• **YOUR GOAL**
In the listing below, find each line with the string "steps" and report it.
********************
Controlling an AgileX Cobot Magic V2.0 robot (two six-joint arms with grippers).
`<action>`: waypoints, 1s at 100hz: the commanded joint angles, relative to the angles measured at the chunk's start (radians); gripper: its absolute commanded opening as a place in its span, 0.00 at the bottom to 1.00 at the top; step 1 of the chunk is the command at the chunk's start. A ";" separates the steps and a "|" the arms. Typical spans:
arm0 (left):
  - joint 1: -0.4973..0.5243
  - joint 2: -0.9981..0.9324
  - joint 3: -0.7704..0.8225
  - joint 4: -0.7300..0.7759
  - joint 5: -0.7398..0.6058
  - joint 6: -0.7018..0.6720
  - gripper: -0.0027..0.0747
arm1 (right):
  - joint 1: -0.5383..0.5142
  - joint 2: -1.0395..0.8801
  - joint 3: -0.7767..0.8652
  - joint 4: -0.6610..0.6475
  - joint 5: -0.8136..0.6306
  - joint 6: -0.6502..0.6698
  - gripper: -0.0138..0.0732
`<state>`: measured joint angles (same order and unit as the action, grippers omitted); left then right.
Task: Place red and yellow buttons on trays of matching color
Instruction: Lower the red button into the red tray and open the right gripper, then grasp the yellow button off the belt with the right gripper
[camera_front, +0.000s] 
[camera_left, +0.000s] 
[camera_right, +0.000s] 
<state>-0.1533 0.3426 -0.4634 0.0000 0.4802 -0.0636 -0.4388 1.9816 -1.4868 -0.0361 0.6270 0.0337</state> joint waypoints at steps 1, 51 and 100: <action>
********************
• **OUTPUT BELOW**
`<action>`: waypoints, 1s at 100hz: the commanded joint angles, relative to the angles measured at the chunk's start (radians); gripper: its absolute commanded opening as a place in its span, 0.00 at the bottom to 1.00 at the top; step 1 of the chunk is the command at the chunk's start. A ";" separates the steps and a "|" the arms. Typical spans:
<state>-0.1533 0.3426 -0.4634 0.0000 0.4802 -0.0636 -0.4388 1.9816 -1.4868 -0.0361 0.6270 0.0337</state> joint waypoints at steps 1, 51 and 100: <action>

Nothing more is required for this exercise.